REQUIREMENT
Please set down each of the lines below once more, exactly, omitting all pictures.

MATERIAL PROVIDED

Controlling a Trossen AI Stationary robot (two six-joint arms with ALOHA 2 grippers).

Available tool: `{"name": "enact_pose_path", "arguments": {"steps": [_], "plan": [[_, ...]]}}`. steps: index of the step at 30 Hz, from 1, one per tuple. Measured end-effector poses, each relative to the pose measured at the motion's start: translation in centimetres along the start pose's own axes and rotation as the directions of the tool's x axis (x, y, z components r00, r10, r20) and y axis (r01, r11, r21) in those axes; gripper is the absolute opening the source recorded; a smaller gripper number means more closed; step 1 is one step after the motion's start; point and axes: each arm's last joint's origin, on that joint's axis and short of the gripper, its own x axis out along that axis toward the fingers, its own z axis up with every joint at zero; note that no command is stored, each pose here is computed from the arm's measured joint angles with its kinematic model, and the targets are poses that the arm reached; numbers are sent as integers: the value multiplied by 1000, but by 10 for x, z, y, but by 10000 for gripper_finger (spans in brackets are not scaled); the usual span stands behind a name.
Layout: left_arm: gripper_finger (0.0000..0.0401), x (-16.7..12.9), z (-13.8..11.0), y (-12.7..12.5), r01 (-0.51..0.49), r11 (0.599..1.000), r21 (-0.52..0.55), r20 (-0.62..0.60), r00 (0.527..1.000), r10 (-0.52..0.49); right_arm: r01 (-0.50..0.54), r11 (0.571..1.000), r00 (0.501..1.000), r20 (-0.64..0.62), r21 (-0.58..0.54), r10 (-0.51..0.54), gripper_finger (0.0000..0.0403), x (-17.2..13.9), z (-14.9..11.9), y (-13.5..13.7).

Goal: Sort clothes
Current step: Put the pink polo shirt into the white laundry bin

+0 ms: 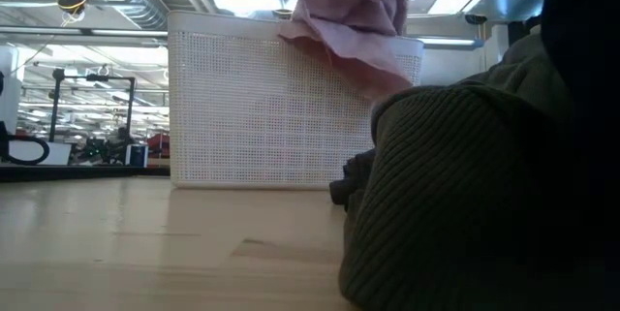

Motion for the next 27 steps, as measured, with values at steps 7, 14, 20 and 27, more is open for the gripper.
{"name": "enact_pose_path", "arguments": {"steps": [7, 14, 20, 27], "plan": [[184, 0, -2, 0, 0, 1000, 3, -23, 1000, 0, 117, 992, 988, -98, -49, -121, 246, 51, -48, 42], [184, 0, -3, 0, -1, 1000, 5, -35, 999, 1, 158, 987, 987, -9, 19, -158, 246, 88, -69, 51], [184, 0, -7, 0, -1, 1000, 11, -74, 997, 1, 101, 978, 945, 288, 184, -152, 246, 103, -44, 34], [184, -1, -10, 0, -1, 1000, 15, -102, 995, 2, 42, 941, 736, 627, 336, -257, 246, 91, -6, 1]]}}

SOLUTION FOR THIS PROBLEM
Controlling a Trossen AI Stationary robot (two six-joint arms with ALOHA 2 grippers).

Available tool: `{"name": "enact_pose_path", "arguments": {"steps": [_], "plan": [[_, ...]]}}`. steps: index of the step at 30 Hz, from 1, one per tuple. Measured end-effector poses, each relative to the pose measured at the motion's start: translation in centimetres along the start pose's own axes and rotation as the directions of the tool's x axis (x, y, z components r00, r10, r20) and y axis (r01, r11, r21) in those axes; gripper is the absolute opening the source recorded; a smaller gripper number means more closed; step 1 is one step after the motion's start; point and axes: each arm's last joint's origin, on that joint's axis and short of the gripper, its own x axis out along that axis toward the fingers, its own z axis up with every joint at zero; note that no command is stored, each pose here is computed from the arm's measured joint angles with its kinematic model, and the targets are poses that the arm reached; numbers are sent as integers: the value multiplied by 1000, but by 10 for x, z, y, but by 10000 for gripper_finger (spans in brackets are not scaled); the usual span stands behind a name.
Layout: left_arm: gripper_finger (0.0000..0.0401), x (-16.7..12.9), z (-13.8..11.0), y (-12.7..12.5), r01 (-0.51..0.49), r11 (0.599..1.000), r21 (-0.52..0.55), r20 (-0.62..0.60), r00 (0.527..1.000), r10 (-0.52..0.49); right_arm: r01 (-0.50..0.54), r11 (0.571..1.000), r00 (0.501..1.000), r20 (-0.64..0.62), r21 (-0.58..0.54), r10 (-0.51..0.54), gripper_finger (0.0000..0.0403), x (-17.2..13.9), z (-14.9..11.9), y (-13.5..13.7).

Goal: Sort clothes
Current step: Put the pink polo shirt into the white laundry bin

+0 ms: 

Motion for the next 27 steps, as measured, with values at steps 7, 14, 20 and 27, more is open for the gripper.
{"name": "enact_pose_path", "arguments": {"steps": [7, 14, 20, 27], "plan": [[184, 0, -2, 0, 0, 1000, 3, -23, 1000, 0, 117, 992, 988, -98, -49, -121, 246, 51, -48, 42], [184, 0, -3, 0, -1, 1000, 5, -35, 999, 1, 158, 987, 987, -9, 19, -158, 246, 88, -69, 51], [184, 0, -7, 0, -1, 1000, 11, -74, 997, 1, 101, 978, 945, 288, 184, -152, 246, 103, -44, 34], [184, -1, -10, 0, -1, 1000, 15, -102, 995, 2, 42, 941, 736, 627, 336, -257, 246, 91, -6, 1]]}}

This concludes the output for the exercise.